*** Opening Extracted records ***

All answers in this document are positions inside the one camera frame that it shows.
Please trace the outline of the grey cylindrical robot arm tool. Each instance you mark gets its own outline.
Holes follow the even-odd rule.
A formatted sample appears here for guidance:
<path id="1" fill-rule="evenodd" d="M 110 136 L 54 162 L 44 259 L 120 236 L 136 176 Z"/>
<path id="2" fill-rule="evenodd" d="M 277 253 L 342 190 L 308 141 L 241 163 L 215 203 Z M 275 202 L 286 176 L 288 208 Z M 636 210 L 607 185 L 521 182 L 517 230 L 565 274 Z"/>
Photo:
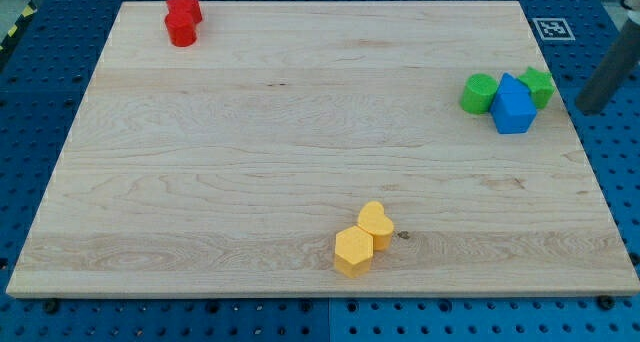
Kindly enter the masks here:
<path id="1" fill-rule="evenodd" d="M 619 0 L 627 20 L 575 99 L 584 115 L 599 114 L 639 64 L 639 0 Z"/>

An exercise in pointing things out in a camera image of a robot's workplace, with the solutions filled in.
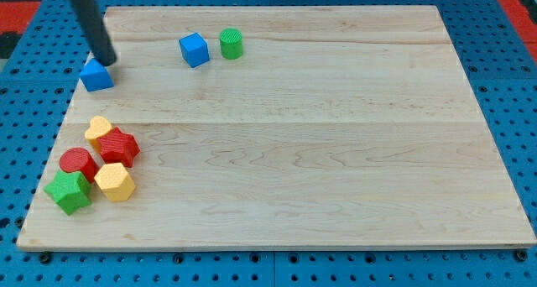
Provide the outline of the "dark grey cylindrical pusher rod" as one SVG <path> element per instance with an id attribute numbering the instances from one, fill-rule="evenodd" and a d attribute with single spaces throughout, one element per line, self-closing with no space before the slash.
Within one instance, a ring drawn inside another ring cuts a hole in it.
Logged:
<path id="1" fill-rule="evenodd" d="M 104 24 L 97 0 L 69 0 L 94 58 L 103 66 L 113 65 L 117 54 Z"/>

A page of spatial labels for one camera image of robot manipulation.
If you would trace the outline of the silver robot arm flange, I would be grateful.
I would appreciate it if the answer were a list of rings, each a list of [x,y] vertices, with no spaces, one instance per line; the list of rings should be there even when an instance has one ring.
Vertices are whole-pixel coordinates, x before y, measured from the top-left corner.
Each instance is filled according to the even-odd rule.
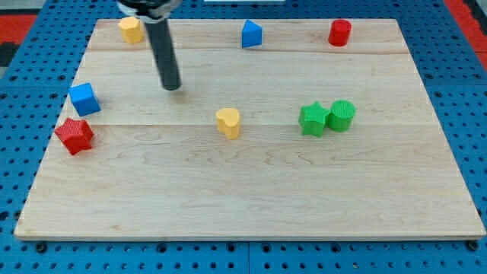
[[[120,11],[127,16],[156,24],[170,17],[172,11],[178,8],[182,0],[117,0]]]

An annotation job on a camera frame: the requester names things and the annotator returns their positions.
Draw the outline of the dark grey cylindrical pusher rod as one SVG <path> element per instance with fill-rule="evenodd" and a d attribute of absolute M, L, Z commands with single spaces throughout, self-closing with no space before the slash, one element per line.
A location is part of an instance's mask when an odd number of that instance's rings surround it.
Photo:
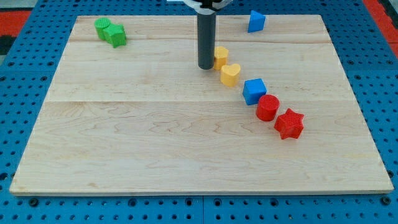
<path fill-rule="evenodd" d="M 198 66 L 209 70 L 214 66 L 216 13 L 197 14 Z"/>

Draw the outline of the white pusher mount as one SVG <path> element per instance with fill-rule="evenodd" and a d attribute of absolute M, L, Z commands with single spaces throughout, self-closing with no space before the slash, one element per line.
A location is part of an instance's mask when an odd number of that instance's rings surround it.
<path fill-rule="evenodd" d="M 183 2 L 198 14 L 213 14 L 231 4 L 233 0 L 183 0 Z"/>

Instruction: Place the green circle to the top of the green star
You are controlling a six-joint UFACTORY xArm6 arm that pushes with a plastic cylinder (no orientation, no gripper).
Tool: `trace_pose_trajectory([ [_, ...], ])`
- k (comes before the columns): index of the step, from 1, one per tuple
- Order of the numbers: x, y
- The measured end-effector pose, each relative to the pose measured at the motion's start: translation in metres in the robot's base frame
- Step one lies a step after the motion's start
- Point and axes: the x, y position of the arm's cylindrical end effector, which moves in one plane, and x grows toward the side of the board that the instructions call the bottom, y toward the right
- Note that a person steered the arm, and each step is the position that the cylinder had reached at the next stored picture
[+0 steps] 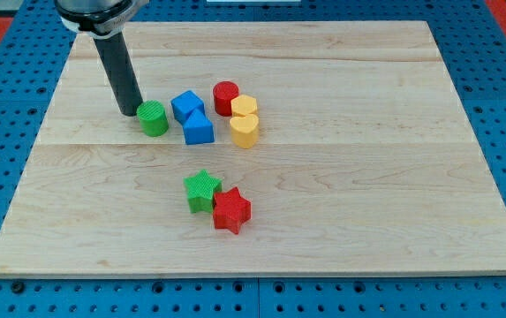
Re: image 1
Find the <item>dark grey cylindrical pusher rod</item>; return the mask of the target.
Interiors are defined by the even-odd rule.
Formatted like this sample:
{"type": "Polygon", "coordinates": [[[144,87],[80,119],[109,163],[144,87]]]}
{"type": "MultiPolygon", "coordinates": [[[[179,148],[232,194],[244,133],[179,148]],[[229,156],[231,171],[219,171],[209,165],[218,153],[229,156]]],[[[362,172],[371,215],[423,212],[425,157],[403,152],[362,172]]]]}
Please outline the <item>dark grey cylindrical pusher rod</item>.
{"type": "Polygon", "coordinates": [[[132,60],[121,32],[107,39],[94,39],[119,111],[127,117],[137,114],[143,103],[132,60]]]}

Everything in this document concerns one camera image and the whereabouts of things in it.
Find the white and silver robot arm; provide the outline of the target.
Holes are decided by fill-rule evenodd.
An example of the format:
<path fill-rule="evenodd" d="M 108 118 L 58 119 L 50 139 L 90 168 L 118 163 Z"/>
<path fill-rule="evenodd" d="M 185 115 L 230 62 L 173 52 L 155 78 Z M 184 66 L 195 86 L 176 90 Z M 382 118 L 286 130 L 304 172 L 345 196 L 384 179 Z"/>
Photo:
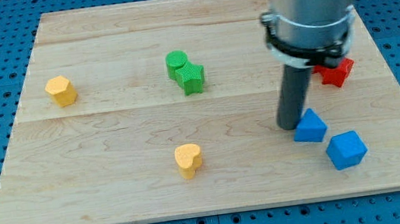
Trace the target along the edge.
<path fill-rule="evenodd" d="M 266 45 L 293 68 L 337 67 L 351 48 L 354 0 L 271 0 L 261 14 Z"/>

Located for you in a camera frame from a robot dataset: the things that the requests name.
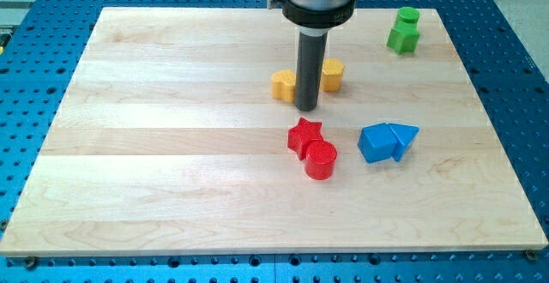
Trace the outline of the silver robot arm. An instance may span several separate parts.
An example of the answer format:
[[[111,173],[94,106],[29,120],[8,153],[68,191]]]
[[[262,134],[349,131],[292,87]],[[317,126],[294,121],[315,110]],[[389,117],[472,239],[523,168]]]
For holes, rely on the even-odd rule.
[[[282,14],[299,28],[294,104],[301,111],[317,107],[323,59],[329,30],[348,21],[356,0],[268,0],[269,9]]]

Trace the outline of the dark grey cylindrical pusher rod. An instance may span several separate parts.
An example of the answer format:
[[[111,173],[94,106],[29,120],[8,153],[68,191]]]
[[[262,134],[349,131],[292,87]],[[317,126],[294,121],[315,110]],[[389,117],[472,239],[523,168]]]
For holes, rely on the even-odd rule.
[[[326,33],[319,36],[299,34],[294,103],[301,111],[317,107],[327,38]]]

*** Closing Extracted records ***

Exercise details
Across the material, count every line that holds "positions" and state only how many there are.

Expected output
2